This Pause in Vegetarianism Was Brought to Me by a Larder’s Reuben

Pastrami Reuben from Larder Clevland

After six holiday seasons outside of the US (one in Costa Rica, five in Germany), those annual December trips back to Cleveland look basically the same on paper. We alternate time spent with our respective families, and there’s a minimal amount of schlepping across town involved to ensure everyone is pleased with our visit.

We rarely do anything that’s purely selfish when in town. Once we spent a night at a downtown hotel near where we used to live, but even that ended up being for work. This year, I planned a surprise Airbnb overnight in the building next door to our last US address only for the host to ghost me on check-in day. (I got a full refund but never an explanation.) But the sudden surge of COVID cases drastically changed what that overnight would’ve looked like anyway. My planned night out at my wife’s favorite neighborhood restaurant with surprise appearances from extended family and friends warped into grabbing take-out and some beers to bring back to the Airbnb.

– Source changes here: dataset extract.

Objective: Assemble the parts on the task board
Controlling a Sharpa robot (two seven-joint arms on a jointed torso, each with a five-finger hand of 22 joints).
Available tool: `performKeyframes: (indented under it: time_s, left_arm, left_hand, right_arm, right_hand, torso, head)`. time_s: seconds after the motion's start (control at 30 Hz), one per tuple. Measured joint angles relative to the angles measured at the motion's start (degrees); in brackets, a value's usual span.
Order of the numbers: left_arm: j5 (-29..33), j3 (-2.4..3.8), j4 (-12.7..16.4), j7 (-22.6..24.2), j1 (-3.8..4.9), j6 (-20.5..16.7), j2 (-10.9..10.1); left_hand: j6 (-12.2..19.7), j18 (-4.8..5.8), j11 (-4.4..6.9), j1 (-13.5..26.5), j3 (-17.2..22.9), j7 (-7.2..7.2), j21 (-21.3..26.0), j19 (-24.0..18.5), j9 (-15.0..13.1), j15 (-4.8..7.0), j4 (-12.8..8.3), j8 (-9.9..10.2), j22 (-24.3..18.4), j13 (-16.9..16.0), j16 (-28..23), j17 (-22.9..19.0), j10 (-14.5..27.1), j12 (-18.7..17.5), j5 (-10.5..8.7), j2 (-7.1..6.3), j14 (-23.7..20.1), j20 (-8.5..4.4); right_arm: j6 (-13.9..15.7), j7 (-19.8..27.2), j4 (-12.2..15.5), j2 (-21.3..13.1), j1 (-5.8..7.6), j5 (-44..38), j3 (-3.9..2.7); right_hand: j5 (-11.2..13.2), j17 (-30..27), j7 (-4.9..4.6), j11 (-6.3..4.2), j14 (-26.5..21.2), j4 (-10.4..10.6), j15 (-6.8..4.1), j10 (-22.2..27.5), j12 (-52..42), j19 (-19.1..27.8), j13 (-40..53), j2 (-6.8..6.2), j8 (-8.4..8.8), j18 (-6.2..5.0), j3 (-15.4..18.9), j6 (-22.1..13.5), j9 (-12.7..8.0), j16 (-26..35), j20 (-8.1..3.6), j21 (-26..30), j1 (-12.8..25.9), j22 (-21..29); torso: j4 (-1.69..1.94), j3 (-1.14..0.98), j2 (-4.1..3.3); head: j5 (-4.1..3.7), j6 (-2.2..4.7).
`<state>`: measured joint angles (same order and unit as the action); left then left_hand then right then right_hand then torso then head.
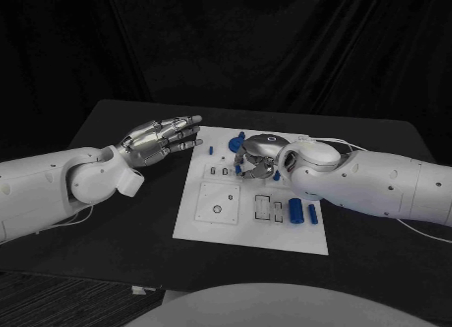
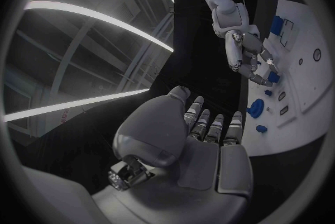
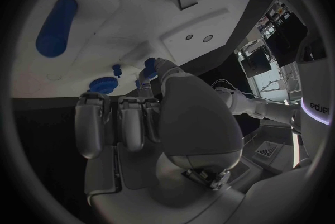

(If I’m honest, I’m partly spelling out the surprise I planned for posterity. I don’t do many things particularly well, but I can plan a fucking thoughtful surprise.)

At best, we get to check out a new restaurant and maybe a couple of old favorites. Even that’s been limited in recent years due to family illnesses and, in case you haven’t heard, the pandemic. But this year, I remained determined to finally stop by Larder Delicatessen and Bakery in what would’ve been a few minutes’ walk from our old apartment.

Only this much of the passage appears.